Open johbaxter opened 3 months ago
To start off, I'm not sure how this UI could be possible without having the BE store variants that are being used in the LLM Comparison's generated responses. There also is the consideration of Variants a user creates, but does not apply to the block it is attached to (selected/unselected).
Default Variant configuration: Mock Schema:
{
variantId: "var123"
variantName: "A",
models: [
{
alias: "textgen_model1",
name: "WizardLM",
topP: 0.5,
temperature: 0.2,
tokenLength: 660,
},
{
alias: "textgen_model2",
name: "Vicuna",
topP: 0.9,
temperature: 0.7,
tokenLength: 802,
},
]
}
reactors Needed:
Notes:
LLM Comparison Configuration Mock Schema (what is returned when the user fetches the block's configuration):
{
displayModels: true,
sampleSize: 100,
trafficAllocation: [
{
variantName: 'A',
allocation: 70,
},
{
variantName: '2',
allocation: 30,
},
],
variants: [
{
variantId: "var123"
variantName: "A",
selected: true,
weight: 1,
models: [
{
alias: "textgen_model1",
name: "WizardLM",
topP: 0.5,
temperature: 0.2,
tokenLength: 660,
},
{
alias: "textgen_model2",
name: "Vicuna",
topP: 0.9,
temperature: 0.7,
tokenLength: 802,
},
]
}
]
}
Reactors Needed:
Notes:
LLM Comparison response Mock Schema:
{
llmResponseId: "123ABC",
displayModels: true,
variants: [
{
variantId: "var123",
variantName: "A",
modelNames: ["WizardLM", "Vicuna"],
response: "The recommended treatment for the diagnosis..."
rating: 4,
},
{
variantName: "var456",
variantName: "2",
modelNames: ["HPT3-Turbo", "Vicuna"],
response: "The recommended treatment for the diagnosis..."
rating: null,
},
],
}
Reactors needed: I'm still a little shaky on how our Notebook Store can generate the responses. But if that's the case, then there should be no need for Reactors to fetch and update the generated responses.
Notes:
@kgorbell
I like the schema you have for the mock configuration. We can store this on the block.data using the settings component we decide to have for the block.

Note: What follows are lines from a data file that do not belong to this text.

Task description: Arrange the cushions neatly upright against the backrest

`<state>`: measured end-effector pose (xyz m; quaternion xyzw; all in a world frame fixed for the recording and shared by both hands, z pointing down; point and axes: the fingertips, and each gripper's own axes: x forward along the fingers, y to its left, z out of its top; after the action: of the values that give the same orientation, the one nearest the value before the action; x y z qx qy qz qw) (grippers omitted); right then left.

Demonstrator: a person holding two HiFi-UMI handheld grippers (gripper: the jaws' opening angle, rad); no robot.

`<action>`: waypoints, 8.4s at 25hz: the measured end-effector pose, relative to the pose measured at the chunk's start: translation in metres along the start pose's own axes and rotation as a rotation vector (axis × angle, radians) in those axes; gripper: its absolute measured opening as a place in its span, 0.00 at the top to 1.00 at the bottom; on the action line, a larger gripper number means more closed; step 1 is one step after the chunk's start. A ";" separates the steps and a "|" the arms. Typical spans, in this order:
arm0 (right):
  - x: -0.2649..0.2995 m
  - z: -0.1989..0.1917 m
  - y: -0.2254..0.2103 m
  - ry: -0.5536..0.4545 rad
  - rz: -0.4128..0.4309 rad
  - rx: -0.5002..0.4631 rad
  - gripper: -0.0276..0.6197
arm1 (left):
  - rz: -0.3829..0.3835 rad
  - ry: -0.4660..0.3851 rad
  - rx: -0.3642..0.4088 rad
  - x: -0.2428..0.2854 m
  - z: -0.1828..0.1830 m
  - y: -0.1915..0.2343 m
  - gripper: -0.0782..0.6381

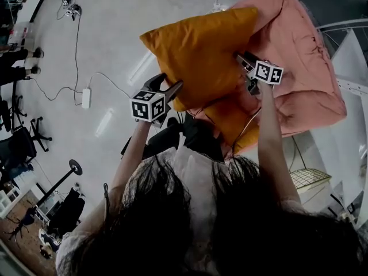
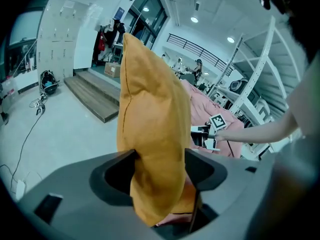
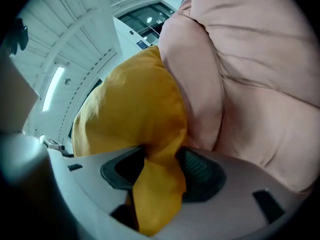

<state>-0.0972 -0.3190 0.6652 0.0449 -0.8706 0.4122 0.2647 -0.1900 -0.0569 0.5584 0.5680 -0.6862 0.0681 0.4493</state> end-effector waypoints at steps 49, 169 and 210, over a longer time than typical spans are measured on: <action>-0.256 -0.091 0.149 -0.562 -0.741 0.067 0.91 | -0.484 0.052 0.618 -0.055 0.061 -0.085 0.73; -0.286 -0.342 0.148 -0.203 -1.055 0.176 0.60 | -0.739 0.543 0.606 0.091 -0.222 -0.080 0.64; -0.264 -0.319 0.095 -0.032 -0.941 -0.146 0.78 | -0.465 0.660 0.680 0.179 -0.347 -0.056 0.70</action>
<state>0.2357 -0.0567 0.6334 0.4222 -0.7864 0.1843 0.4116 0.0530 0.0045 0.8624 0.7672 -0.3035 0.3605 0.4351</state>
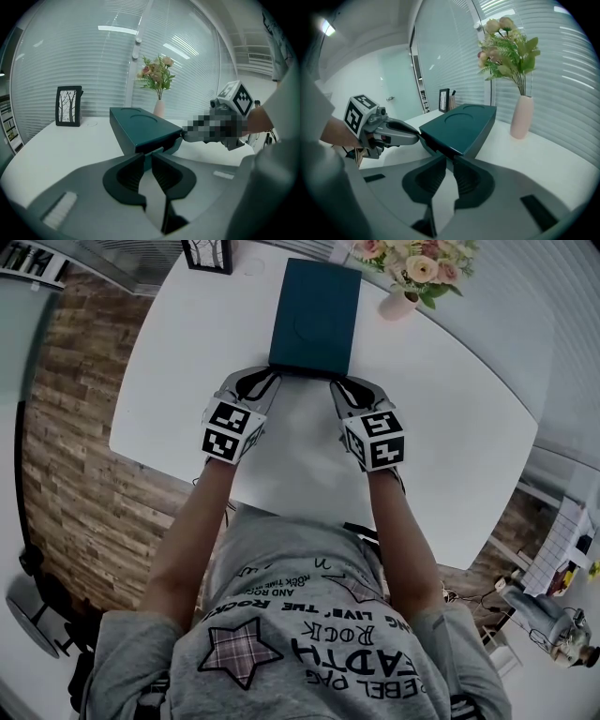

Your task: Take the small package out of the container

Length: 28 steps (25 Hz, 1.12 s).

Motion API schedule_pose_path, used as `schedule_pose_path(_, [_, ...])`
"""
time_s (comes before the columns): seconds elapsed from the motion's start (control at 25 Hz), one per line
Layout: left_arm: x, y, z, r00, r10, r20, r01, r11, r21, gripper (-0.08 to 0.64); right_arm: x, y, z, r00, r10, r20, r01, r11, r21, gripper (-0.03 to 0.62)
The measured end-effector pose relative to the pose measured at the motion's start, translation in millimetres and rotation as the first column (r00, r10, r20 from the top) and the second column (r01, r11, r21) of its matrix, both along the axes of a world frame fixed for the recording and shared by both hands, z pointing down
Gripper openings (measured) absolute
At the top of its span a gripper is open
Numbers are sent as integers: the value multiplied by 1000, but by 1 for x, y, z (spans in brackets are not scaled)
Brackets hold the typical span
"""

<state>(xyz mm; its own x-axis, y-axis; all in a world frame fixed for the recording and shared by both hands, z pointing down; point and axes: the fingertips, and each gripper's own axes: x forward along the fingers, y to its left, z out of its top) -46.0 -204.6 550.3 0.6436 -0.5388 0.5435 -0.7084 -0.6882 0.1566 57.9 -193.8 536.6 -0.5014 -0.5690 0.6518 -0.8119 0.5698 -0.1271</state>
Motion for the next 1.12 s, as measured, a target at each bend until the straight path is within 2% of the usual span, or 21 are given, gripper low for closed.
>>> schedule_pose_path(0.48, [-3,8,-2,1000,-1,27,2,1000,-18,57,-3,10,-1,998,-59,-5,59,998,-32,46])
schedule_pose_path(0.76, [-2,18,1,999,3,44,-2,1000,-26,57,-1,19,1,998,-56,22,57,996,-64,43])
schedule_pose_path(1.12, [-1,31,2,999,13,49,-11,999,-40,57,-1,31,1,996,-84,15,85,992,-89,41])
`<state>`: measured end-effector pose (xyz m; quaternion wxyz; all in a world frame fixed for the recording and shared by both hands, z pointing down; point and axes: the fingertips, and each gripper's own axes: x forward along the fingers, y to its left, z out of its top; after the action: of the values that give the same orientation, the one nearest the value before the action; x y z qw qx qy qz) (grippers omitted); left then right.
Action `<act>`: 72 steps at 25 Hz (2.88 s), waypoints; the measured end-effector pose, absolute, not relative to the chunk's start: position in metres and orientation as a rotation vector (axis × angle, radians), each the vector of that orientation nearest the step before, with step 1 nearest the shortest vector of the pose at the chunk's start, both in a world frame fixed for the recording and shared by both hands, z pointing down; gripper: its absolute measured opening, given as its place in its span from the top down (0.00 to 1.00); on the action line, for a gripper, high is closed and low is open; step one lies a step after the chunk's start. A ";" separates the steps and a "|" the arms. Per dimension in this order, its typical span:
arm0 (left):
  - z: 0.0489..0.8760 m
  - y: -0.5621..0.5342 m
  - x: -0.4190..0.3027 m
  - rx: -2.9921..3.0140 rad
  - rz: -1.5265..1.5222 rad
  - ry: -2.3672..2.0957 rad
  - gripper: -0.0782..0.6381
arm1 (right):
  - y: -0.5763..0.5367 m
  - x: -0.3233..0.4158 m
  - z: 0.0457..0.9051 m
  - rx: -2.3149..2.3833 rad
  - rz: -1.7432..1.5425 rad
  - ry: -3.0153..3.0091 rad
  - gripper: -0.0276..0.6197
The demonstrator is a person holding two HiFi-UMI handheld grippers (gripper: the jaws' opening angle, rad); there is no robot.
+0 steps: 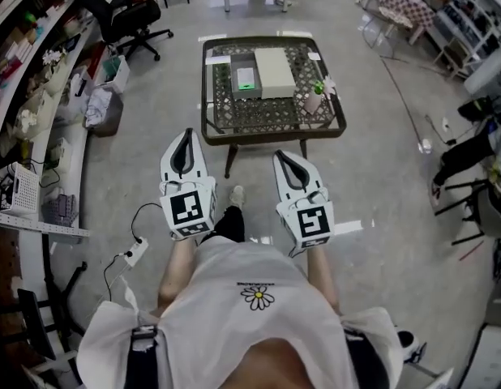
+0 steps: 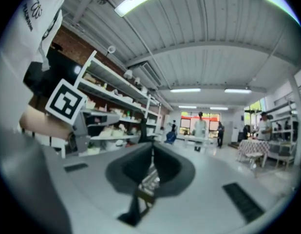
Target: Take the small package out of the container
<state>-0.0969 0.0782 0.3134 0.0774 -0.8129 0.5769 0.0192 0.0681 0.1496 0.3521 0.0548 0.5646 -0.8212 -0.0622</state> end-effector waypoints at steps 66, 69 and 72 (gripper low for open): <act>0.410 -0.285 -0.082 -2.525 -0.285 2.000 0.85 | -0.350 0.105 0.612 1.821 1.042 -1.802 0.49; 0.417 -0.288 -0.086 -2.512 -0.321 2.016 0.85 | -0.354 0.102 0.636 1.749 1.093 -1.755 0.49; 0.418 -0.291 -0.086 -2.503 -0.333 1.998 0.85 | -0.356 0.100 0.650 1.694 1.062 -1.724 0.49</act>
<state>-0.0858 -0.2915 0.4183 -0.0392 -0.7768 0.6200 -0.1034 0.1001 -0.3558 0.6496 0.2484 0.6216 -0.6326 0.3896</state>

Our DS for state and blocks allows us to handle the data retrieval and setting so we likely don't want to introduce an extra complexity of pulling in variants. The execution piece which we will cross when the time comes is where we may need some help. (execution as in use this variant 70% of the time)
But as we discussed on the call, for now handle each variant as a list of a single model. (keep it as a list to prepare for multiple models in a variant).
For now i want to be able tie and compare a single LLM response with the different variants. (one to one)
As for how to tie the variants to the response. At the block level we sorta need to know what query-sheet or cell we want it to tie too. We may need to create duplicates (query-sheet, cells) to be able to tie to our other variants.
We shouldn't need much BE i'm envisioning at least for now. But I will be working on this in tandem with you, but please try to make progress with it based on thought process discussed on call and what i stated above.
Description
We need a way to be able to quickly swap out LLMs for apps that are used in our apps, and compare the responses between them
Existing
Currently there is a block that is used to display the variant, and also a setting component to edit the app variants.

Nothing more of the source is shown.